**Exercise description**
Go line by line through the data below, counting each one that has "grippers", and give the final count only.

**Provided records**
#####
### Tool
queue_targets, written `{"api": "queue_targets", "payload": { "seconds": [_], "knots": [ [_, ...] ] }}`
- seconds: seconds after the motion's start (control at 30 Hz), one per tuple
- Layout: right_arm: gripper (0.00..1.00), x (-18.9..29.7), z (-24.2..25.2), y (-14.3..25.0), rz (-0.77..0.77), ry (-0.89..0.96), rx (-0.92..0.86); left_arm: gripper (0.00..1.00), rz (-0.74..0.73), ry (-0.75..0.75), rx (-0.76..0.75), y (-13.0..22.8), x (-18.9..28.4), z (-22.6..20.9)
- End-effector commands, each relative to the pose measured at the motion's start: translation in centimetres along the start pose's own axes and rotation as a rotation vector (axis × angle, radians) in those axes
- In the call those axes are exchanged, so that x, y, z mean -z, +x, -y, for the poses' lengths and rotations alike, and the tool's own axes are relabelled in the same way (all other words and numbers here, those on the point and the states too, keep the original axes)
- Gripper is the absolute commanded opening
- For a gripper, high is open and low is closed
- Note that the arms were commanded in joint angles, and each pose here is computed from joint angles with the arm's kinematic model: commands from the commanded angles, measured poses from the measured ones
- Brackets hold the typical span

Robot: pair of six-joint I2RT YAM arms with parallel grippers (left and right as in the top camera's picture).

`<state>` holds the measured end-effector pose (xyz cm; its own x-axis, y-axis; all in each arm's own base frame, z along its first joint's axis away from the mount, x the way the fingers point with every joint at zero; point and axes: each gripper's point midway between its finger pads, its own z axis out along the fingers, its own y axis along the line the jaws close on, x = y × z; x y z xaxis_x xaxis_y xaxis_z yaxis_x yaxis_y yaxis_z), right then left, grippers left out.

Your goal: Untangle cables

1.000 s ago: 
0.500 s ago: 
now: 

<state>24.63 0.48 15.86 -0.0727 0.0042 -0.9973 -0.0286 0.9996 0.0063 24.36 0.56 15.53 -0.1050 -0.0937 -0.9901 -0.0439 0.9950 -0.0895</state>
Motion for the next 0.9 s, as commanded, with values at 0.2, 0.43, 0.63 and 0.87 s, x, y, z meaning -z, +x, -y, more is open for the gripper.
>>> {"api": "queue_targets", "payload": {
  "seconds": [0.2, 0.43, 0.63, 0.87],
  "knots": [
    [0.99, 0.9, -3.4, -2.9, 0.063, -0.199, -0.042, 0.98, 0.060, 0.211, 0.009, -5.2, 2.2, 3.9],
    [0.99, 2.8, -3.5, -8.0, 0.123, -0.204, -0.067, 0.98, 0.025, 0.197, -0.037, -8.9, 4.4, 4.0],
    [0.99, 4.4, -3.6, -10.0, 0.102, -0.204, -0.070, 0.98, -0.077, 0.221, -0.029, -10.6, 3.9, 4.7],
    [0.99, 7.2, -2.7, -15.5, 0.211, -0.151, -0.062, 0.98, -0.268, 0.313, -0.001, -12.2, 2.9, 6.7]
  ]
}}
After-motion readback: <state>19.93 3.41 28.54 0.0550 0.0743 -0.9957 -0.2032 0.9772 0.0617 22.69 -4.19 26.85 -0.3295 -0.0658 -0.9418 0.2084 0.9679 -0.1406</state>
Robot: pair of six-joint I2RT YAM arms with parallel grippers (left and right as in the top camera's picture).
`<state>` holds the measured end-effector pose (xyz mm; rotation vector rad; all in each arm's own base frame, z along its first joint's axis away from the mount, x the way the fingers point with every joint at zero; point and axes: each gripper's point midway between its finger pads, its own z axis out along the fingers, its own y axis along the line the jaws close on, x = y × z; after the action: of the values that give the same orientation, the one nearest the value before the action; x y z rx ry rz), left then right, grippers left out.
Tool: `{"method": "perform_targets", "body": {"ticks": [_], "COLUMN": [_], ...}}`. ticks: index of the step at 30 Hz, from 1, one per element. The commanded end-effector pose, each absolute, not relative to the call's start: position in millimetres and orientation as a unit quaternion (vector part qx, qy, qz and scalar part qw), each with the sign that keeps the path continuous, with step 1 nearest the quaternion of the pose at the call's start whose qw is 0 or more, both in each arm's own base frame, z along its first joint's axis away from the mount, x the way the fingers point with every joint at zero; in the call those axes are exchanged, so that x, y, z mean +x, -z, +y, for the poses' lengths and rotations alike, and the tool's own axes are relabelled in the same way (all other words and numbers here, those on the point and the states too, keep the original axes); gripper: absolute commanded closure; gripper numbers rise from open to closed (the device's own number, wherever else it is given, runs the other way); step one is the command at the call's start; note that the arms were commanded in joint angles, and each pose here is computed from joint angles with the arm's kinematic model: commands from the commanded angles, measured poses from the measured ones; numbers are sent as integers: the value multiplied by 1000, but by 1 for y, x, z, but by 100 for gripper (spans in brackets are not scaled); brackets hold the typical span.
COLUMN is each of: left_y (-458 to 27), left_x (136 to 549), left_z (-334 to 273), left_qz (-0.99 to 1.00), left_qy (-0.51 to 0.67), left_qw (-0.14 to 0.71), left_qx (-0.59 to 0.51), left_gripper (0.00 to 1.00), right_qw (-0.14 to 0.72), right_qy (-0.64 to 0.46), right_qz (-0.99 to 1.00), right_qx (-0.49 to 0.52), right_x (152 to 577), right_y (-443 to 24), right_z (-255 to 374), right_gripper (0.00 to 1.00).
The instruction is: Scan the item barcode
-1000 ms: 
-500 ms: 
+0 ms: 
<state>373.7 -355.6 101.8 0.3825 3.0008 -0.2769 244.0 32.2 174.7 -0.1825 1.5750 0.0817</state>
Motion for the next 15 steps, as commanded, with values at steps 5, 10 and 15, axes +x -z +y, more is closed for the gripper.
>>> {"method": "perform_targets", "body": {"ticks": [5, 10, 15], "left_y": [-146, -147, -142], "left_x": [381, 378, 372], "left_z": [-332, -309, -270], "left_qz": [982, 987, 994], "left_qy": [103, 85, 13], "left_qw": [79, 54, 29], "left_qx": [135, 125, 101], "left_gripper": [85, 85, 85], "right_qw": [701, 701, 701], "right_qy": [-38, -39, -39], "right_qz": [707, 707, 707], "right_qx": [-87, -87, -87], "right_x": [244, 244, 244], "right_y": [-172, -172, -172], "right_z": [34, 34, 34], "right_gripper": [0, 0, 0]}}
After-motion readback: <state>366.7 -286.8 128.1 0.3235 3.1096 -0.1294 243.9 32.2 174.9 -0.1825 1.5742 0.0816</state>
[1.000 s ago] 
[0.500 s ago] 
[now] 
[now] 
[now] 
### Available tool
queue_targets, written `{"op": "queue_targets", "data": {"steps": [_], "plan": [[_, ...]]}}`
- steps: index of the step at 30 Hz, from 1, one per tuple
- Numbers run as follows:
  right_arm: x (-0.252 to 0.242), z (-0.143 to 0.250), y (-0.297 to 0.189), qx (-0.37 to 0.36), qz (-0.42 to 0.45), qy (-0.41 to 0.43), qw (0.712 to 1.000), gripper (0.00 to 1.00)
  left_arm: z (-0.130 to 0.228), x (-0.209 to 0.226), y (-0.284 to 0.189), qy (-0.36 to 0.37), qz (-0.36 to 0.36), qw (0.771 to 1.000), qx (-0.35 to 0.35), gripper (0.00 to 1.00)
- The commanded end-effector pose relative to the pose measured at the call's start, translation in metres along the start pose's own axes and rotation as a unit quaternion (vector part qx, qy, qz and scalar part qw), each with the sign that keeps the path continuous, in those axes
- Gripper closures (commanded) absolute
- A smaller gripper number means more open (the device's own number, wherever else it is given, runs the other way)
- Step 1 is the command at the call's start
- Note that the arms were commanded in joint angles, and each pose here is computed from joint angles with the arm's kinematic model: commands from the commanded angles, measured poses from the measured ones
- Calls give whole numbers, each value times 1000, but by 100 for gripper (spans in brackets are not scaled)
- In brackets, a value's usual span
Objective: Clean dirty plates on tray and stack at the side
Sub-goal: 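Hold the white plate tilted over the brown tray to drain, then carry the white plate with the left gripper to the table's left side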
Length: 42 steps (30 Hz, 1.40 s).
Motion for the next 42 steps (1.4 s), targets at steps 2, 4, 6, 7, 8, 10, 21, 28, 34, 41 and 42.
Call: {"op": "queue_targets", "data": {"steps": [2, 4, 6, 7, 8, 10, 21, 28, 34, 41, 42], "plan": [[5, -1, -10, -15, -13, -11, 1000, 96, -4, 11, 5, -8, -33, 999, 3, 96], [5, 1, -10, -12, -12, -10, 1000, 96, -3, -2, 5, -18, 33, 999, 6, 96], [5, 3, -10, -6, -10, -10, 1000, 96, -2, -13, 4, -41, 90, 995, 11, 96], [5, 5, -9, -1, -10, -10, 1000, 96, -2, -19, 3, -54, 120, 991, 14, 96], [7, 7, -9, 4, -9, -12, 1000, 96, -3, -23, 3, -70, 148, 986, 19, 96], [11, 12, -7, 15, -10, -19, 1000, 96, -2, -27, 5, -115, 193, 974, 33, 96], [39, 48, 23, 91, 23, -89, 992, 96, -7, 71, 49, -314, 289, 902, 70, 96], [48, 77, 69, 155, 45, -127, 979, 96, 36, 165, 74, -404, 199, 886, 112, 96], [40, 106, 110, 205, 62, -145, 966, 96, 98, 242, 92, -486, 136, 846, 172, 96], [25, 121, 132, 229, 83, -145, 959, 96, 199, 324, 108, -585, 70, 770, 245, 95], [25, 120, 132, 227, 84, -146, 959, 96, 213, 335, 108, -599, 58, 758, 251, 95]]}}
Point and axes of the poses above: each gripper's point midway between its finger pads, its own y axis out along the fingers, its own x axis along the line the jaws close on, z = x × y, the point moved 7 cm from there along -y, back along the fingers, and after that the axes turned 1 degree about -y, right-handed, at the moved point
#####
**Output**
4